EXERCISE MATERIALS:
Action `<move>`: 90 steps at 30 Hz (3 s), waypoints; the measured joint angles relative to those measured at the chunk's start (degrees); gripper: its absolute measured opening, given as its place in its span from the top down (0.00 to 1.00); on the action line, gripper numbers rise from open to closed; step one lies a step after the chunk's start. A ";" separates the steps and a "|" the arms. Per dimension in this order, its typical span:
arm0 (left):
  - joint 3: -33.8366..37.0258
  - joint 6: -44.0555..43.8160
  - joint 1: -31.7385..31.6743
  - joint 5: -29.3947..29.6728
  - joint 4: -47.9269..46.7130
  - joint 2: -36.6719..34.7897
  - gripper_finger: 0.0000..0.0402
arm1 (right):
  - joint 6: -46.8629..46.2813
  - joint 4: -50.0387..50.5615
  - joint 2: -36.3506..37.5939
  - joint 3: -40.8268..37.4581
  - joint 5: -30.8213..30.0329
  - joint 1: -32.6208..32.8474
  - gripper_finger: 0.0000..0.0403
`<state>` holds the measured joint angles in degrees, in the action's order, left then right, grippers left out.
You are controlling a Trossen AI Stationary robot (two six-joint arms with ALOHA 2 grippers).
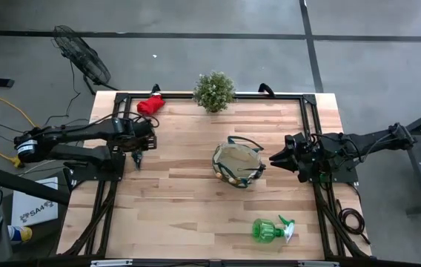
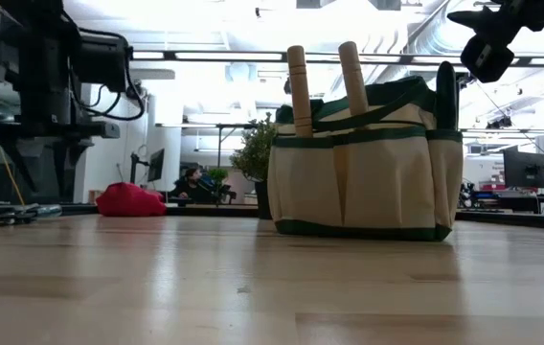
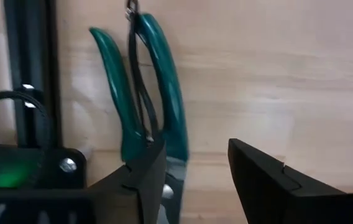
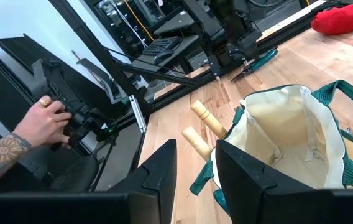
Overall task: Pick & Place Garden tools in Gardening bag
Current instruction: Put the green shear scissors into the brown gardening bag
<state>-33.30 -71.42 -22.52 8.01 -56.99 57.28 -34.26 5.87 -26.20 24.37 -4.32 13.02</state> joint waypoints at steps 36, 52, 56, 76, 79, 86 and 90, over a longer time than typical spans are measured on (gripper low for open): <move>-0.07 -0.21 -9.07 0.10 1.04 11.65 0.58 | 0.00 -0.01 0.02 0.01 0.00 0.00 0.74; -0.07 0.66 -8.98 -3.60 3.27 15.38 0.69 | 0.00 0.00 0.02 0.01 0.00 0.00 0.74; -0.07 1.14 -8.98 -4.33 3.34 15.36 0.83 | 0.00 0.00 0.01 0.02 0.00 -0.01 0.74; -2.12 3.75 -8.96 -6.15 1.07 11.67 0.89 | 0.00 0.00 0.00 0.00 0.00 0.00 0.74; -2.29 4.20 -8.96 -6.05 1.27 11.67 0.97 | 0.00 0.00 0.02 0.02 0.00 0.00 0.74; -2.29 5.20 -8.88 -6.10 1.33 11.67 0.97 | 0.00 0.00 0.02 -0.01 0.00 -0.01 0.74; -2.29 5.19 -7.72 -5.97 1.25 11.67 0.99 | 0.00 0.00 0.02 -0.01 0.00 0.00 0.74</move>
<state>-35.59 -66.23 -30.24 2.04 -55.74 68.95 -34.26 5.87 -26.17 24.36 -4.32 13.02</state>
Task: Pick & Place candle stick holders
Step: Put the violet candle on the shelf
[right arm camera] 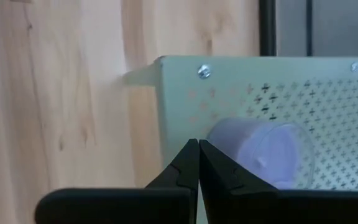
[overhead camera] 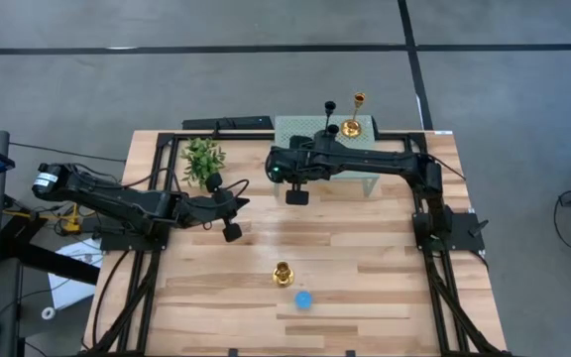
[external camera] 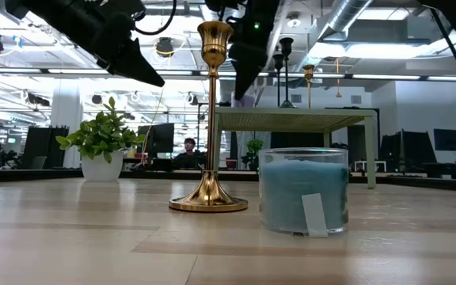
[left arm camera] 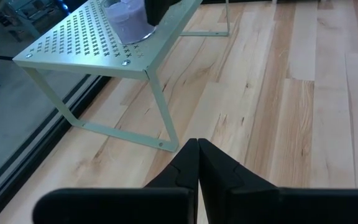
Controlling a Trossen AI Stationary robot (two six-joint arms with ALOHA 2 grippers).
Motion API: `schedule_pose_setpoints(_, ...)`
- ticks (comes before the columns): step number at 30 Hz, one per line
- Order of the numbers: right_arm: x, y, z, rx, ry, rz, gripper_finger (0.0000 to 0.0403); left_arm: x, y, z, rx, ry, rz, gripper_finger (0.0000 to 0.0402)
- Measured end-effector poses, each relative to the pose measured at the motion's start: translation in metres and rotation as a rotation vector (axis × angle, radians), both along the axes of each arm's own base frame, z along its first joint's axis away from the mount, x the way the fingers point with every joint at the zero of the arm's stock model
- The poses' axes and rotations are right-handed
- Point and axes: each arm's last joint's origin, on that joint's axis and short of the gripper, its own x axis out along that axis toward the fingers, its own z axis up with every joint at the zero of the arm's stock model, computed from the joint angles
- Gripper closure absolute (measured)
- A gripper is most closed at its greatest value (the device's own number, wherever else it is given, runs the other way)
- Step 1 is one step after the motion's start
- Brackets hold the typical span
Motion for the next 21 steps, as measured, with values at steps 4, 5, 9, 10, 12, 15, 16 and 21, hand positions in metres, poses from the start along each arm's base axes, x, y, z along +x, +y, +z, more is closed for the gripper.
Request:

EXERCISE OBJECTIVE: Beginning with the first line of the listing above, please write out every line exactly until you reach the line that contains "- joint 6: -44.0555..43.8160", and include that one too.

ANSWER SPACE:
Action `<move>`: 90 steps at 30 Hz (3 s), waypoints; the measured joint angles relative to those measured at the chunk's start (degrees); gripper: its absolute measured opening, given as its place in its span from the top down (0.00 to 1.00); on the action line, gripper numbers rise from open to closed; step one lies a step after the chunk's start. A ";" separates the steps and a "|" the arms. Per dimension in this order, its typical span:
arm0 (left):
  - joint 3: -33.8366..37.0258
  - joint 6: -44.0555..43.8160

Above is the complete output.